An AWS Site-to-Site VPN is an encrypted IPsec link between your VPC and a remote network, a data center, a branch office, or another cloud, and AWS always provisions it as two redundant tunnels in two Availability Zones. A Client VPN is the managed remote-access service that lets users tunnel into your VPCs from the internet. Securing them is one capability that AWS expresses through four checks. EC2.183 fails any Site-to-Site tunnel whose accepted IKE versions still include the deprecated IKEv1. EC2.20 fails a Site-to-Site connection where either of its two tunnels is DOWN, because a connection running on one tunnel has already spent its safety margin. EC2.171 fails a Site-to-Site connection whose tunnels do not log session events to CloudWatch, and EC2.51 fails a Client VPN endpoint with connection logging switched off.
They look like four separate problems on the report, but they are one capability: the encrypted doors into your network should use current cryptography, fail over without you noticing, and record what they did. The crypto check (IKEv1 versus IKEv2) is about the strength and modernity of the handshake. The tunnel-state check is about resilience, redundancy you are paying for that has silently degraded to one-of-one. And the two logging checks are about accountability, the ability to explain what a tunnel did and who connected through it during an incident or an audit.

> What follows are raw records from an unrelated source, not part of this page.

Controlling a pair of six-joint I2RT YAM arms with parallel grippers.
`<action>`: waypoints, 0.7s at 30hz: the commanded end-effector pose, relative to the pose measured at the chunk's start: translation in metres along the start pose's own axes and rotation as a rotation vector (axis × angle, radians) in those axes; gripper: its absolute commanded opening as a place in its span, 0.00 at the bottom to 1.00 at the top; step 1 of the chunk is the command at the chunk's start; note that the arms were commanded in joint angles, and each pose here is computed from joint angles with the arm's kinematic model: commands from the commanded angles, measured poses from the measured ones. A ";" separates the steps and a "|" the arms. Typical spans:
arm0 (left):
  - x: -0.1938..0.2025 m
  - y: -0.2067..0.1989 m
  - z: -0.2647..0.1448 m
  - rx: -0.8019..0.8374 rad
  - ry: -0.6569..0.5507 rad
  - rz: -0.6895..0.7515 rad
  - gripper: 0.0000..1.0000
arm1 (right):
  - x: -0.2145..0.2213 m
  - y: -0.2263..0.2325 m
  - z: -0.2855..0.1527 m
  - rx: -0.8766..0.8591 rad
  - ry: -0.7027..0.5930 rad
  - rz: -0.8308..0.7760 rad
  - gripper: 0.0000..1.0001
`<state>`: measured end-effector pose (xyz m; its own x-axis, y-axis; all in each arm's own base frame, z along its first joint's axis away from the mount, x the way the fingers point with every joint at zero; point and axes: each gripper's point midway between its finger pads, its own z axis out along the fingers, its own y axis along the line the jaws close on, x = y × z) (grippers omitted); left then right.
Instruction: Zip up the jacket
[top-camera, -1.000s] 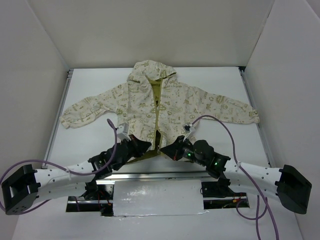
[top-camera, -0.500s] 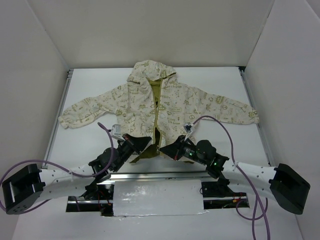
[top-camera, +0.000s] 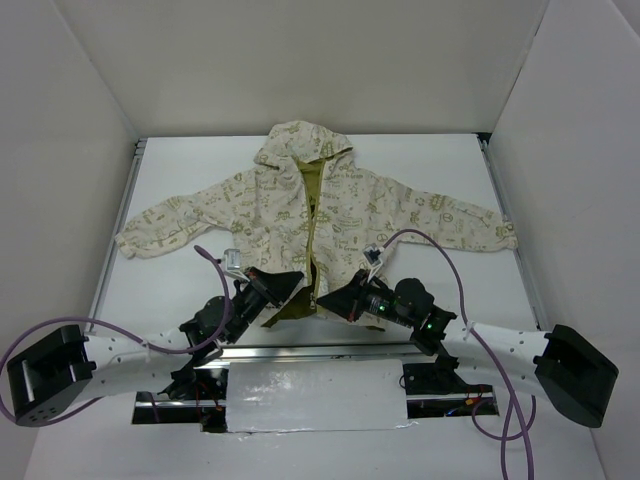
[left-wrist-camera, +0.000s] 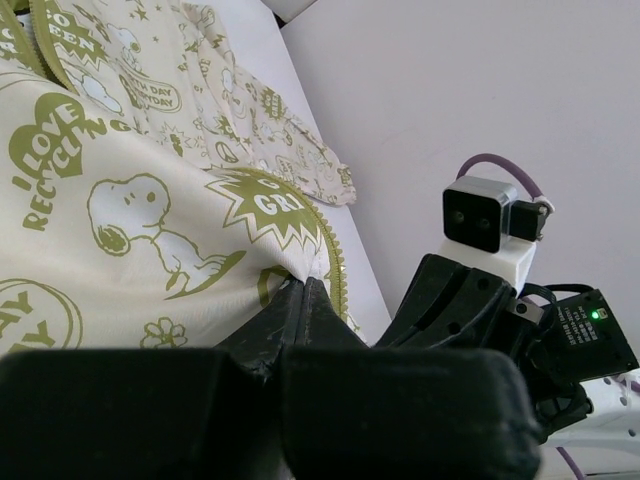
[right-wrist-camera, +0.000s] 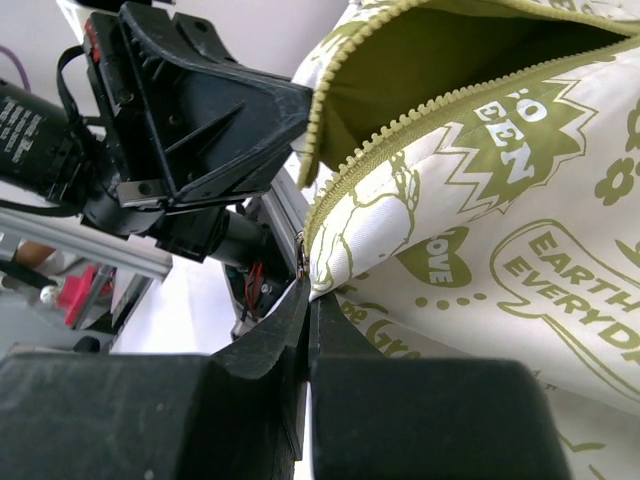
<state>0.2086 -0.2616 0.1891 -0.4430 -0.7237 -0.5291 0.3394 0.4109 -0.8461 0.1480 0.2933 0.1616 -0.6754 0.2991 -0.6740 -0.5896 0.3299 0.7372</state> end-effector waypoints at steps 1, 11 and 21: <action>-0.007 -0.018 0.001 0.072 -0.025 -0.011 0.00 | -0.015 0.022 0.002 -0.101 -0.045 -0.060 0.00; -0.003 -0.016 -0.001 0.073 -0.009 -0.016 0.00 | -0.026 0.018 0.003 -0.064 -0.081 -0.076 0.00; 0.001 -0.013 -0.001 0.068 0.006 -0.017 0.00 | -0.036 0.018 0.004 -0.058 -0.110 -0.086 0.00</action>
<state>0.2059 -0.2656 0.1859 -0.4600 -0.7061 -0.5384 0.3513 0.4121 -0.8407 0.1536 0.2905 0.1630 -0.6437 0.2996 -0.7042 -0.6151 0.3450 0.7090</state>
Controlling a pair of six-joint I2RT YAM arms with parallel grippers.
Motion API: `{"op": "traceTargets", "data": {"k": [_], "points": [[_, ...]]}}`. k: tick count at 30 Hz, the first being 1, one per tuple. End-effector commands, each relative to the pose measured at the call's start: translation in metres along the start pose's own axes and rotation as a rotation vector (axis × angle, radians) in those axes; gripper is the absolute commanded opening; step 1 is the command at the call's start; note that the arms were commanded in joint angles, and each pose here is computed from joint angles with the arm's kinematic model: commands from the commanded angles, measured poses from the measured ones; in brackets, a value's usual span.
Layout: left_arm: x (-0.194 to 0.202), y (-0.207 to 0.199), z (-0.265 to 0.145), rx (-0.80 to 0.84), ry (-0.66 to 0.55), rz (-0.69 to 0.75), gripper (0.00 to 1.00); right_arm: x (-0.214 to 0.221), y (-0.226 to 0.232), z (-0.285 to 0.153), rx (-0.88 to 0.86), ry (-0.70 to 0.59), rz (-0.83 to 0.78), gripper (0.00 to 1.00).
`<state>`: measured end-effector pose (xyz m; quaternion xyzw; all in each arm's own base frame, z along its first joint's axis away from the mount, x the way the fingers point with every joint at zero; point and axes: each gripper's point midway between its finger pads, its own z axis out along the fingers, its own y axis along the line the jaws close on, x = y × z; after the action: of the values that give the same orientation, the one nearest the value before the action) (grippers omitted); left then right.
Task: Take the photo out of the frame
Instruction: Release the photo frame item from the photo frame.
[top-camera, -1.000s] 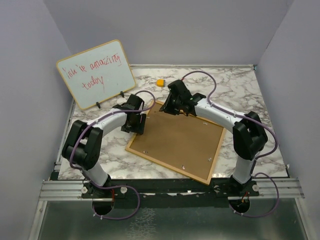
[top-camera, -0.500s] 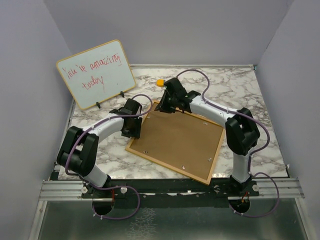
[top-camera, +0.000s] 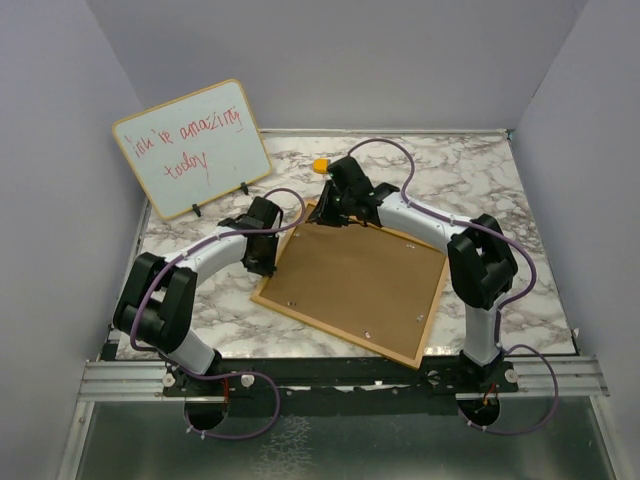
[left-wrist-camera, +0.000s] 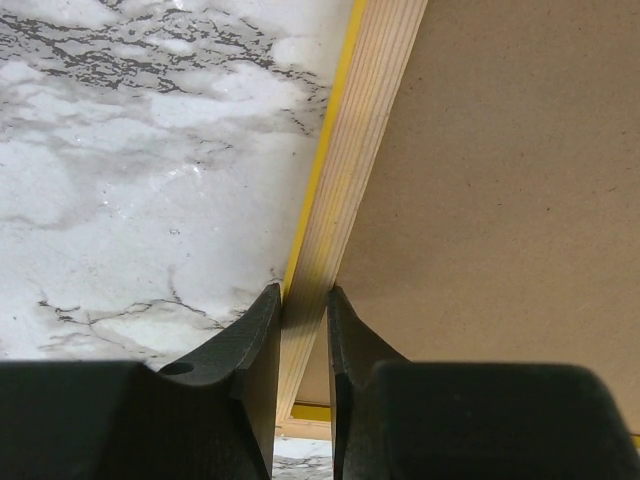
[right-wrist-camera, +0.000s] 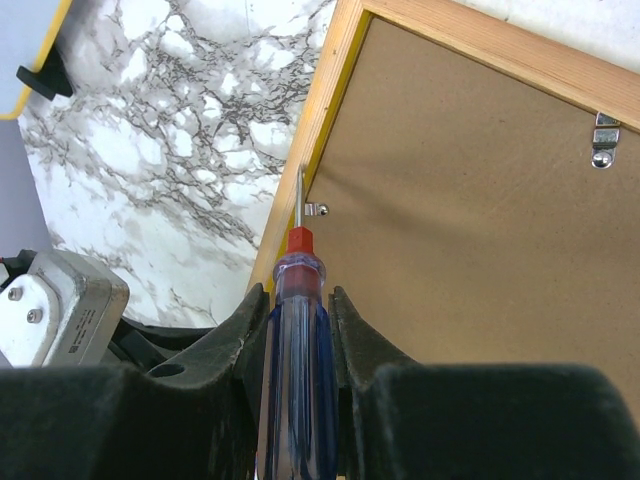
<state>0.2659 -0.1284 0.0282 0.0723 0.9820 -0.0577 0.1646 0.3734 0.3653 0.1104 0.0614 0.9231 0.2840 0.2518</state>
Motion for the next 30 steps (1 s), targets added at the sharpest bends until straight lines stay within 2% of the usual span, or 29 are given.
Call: {"op": "traceTargets", "data": {"k": [1,8,20,30], "points": [[0.007,0.003,0.002,-0.015,0.021,-0.014,0.05,0.016,-0.003,-0.005,0.000,0.065,-0.054,0.01],[0.009,0.004,0.006,-0.017,0.038,-0.011,0.05,0.014,-0.016,-0.006,0.070,0.048,-0.058,0.00],[0.009,0.003,0.005,-0.015,0.036,-0.010,0.04,0.018,-0.011,-0.021,0.039,0.042,-0.116,0.00],[0.006,0.002,0.004,-0.006,0.019,-0.001,0.05,0.017,-0.020,-0.015,0.079,0.022,-0.106,0.00]]}}
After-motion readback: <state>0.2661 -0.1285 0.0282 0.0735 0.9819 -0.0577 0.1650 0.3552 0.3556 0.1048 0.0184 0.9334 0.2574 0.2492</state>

Most of these are a single setting that ships off by default. Tunnel logging is opt-in, so every Site-to-Site VPN created in the console fails EC2.171 until someone turns it on; Client VPN connection logging is the same. IKEv1 is usually a default someone clicked through years ago and never revisited. The one exception is a downed tunnel, which is a real fault to diagnose. The job is to inventory every VPN, lock the tunnels to IKEv2, restore and harden any downed tunnel, turn logging on, and guardrail the lot so new connections are born secure.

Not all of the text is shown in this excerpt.